To do:
Once the line with "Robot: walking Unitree" is found in the data, output it and each following line exactly, up to and including the line with "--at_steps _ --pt", and nothing before or after.

Data below:
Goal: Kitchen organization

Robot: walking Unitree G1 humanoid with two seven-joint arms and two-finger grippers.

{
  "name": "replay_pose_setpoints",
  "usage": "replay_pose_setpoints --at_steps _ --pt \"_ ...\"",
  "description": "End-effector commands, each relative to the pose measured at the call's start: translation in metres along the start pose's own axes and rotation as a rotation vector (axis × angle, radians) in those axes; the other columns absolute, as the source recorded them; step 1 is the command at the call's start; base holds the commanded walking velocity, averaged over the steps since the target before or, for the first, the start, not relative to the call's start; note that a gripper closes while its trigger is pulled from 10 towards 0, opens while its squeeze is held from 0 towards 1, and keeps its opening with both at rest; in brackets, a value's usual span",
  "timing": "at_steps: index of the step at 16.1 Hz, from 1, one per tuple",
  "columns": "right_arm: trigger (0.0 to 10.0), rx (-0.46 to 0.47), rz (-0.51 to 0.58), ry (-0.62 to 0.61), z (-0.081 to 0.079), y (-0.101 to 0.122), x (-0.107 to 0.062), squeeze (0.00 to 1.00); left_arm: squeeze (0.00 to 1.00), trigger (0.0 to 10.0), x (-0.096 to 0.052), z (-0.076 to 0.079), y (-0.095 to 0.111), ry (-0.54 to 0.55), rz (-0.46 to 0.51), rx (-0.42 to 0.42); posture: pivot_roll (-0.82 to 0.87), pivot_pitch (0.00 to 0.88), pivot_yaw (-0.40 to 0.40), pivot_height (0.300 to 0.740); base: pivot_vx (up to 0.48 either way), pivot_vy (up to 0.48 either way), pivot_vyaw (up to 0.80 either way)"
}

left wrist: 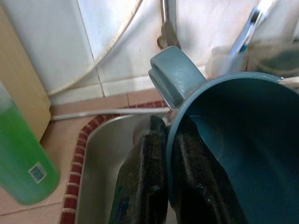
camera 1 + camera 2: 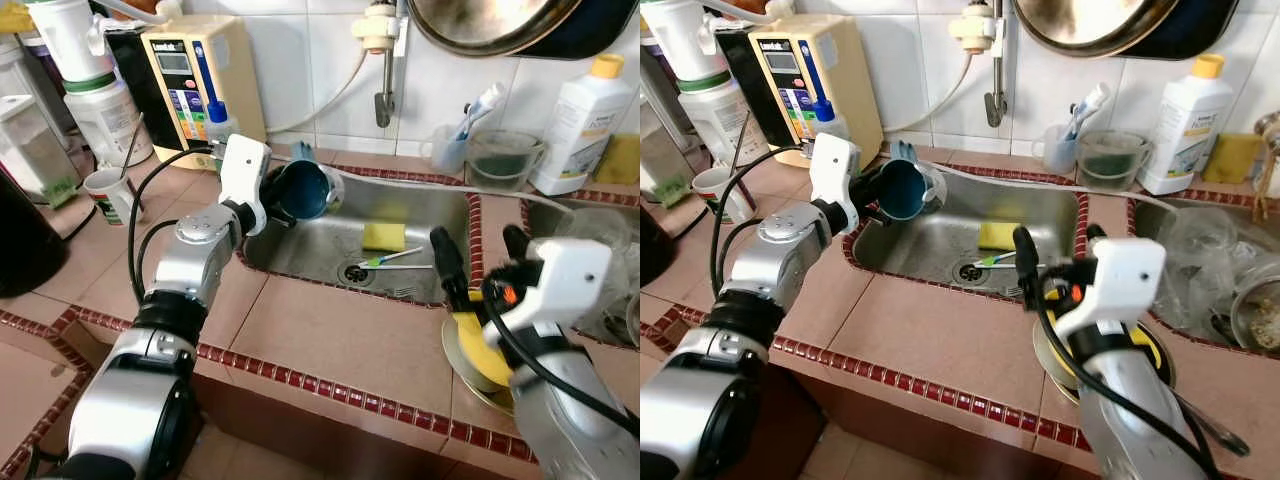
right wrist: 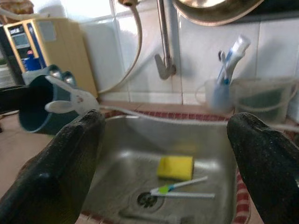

Written solution:
Robot: walking Unitree G1 humanoid with two seven-joint arms and two-finger grippers.

{
  "name": "replay_pose_setpoints",
  "usage": "replay_pose_setpoints --at_steps _ --pt \"_ ...\"",

The full output has been given.